### [HOW TO COMPLETE THIS TASK]
With spelling and spacing unchanged, write out each line of the material.

### [THE DATA]
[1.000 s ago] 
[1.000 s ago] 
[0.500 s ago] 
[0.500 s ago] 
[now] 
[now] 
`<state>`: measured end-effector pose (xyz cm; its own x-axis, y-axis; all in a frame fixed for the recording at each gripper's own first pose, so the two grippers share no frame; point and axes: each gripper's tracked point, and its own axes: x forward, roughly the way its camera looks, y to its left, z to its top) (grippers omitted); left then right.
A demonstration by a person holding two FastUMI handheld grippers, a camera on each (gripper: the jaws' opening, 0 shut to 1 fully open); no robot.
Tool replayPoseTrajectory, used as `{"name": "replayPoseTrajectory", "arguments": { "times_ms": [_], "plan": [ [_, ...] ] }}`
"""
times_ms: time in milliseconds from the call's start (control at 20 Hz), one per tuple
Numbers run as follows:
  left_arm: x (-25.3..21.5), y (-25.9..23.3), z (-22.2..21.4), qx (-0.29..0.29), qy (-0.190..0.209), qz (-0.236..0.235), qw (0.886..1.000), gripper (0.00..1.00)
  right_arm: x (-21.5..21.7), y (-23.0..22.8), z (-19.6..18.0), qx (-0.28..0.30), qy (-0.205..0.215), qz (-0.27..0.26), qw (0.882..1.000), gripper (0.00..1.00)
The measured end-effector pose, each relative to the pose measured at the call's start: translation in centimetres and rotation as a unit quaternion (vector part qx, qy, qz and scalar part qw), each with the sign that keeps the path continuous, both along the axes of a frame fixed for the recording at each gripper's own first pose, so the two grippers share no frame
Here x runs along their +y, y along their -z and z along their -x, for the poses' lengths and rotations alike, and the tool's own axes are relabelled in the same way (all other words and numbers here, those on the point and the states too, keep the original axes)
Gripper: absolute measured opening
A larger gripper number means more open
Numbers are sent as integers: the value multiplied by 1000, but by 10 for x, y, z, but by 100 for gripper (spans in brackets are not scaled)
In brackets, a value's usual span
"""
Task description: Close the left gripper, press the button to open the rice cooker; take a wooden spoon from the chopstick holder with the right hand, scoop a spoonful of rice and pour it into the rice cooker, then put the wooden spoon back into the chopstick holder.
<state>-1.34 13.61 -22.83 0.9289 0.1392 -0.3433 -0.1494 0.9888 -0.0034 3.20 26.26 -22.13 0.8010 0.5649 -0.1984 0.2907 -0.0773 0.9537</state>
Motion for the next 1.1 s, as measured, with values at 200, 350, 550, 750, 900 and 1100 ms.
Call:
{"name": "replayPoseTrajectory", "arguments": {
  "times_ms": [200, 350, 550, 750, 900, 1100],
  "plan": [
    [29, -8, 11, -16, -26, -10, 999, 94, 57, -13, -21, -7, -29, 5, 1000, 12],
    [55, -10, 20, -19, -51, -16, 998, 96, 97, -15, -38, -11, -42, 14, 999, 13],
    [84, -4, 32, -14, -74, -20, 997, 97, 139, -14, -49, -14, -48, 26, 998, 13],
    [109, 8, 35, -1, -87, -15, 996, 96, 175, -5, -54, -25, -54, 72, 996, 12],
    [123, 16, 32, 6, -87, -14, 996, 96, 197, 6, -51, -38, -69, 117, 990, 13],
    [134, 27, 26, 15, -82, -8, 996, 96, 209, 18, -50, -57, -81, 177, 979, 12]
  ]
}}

### [ANSWER FOR THE TASK]
[1.000 s ago] 
[1.000 s ago] 
[0.500 s ago] 
[0.500 s ago] 
[now] 
[now] 
`<state>`: measured end-effector pose (xyz cm; its own x-axis, y-axis; all in a frame fixed for the recording at each gripper's own first pose, so the two grippers share no frame; point and axes: each gripper's tracked point, and its own axes: x forward, roughly the way its camera looks, y to its left, z to its top) (grippers omitted); left then right.
A demonstration by a person holding two FastUMI handheld grippers, a camera on each (gripper: the jaws' opening, 0 shut to 1 fully open); no robot.
Tool replayPoseTrajectory, used as `{"name": "replayPoseTrajectory", "arguments": { "times_ms": [_], "plan": [ [_, ...] ] }}`
"""
times_ms: time in milliseconds from the call's start (control at 20 Hz), one per tuple
Numbers run as follows:
  left_arm: x (-25.3..21.5), y (-25.9..23.3), z (-22.2..21.4), qx (-0.29..0.29), qy (-0.190..0.209), qz (-0.236..0.235), qw (0.886..1.000), gripper (0.00..1.00)
  right_arm: x (-21.5..21.7), y (-23.0..22.8), z (-19.6..18.0), qx (-0.28..0.30), qy (-0.205..0.215), qz (-0.27..0.26), qw (0.882..1.000), gripper (0.00..1.00)
The measured end-effector pose, each relative to the pose measured at the call's start: translation in centimetres and rotation as a unit quaternion (vector part qx, qy, qz and scalar part qw), each with the sign that keeps the path continuous, both along the axes of a frame fixed for the recording at each gripper's own first pose, so the two grippers share no frame
Here x runs along their +y, y along their -z and z along their -x, for the poses' lengths and rotations alike, and the tool's own axes are relabelled in the same way (all other words and numbers here, those on the point and the states too, keep the original axes)
Gripper: absolute measured opening
A larger gripper number means more open
Numbers are sent as integers: the value multiplied by 1000, but by 10 for x, y, z, but by 100 for gripper (spans in brackets are not scaled)
In brackets, a value's usual span
"""
Task description: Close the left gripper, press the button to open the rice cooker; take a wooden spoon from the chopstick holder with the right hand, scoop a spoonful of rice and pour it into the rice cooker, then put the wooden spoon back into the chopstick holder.
<state>-1.34 13.61 -22.83 0.9289 0.1392 -0.3433 -0.1494 0.9888 -0.0034 3.20 26.26 -22.13 0.8010 0.5649 -0.1984 0.2907 -0.0773 0.9537</state>
Motion for the next 1.1 s, as measured, with values at 200, 350, 550, 750, 900 and 1100 ms.
Call:
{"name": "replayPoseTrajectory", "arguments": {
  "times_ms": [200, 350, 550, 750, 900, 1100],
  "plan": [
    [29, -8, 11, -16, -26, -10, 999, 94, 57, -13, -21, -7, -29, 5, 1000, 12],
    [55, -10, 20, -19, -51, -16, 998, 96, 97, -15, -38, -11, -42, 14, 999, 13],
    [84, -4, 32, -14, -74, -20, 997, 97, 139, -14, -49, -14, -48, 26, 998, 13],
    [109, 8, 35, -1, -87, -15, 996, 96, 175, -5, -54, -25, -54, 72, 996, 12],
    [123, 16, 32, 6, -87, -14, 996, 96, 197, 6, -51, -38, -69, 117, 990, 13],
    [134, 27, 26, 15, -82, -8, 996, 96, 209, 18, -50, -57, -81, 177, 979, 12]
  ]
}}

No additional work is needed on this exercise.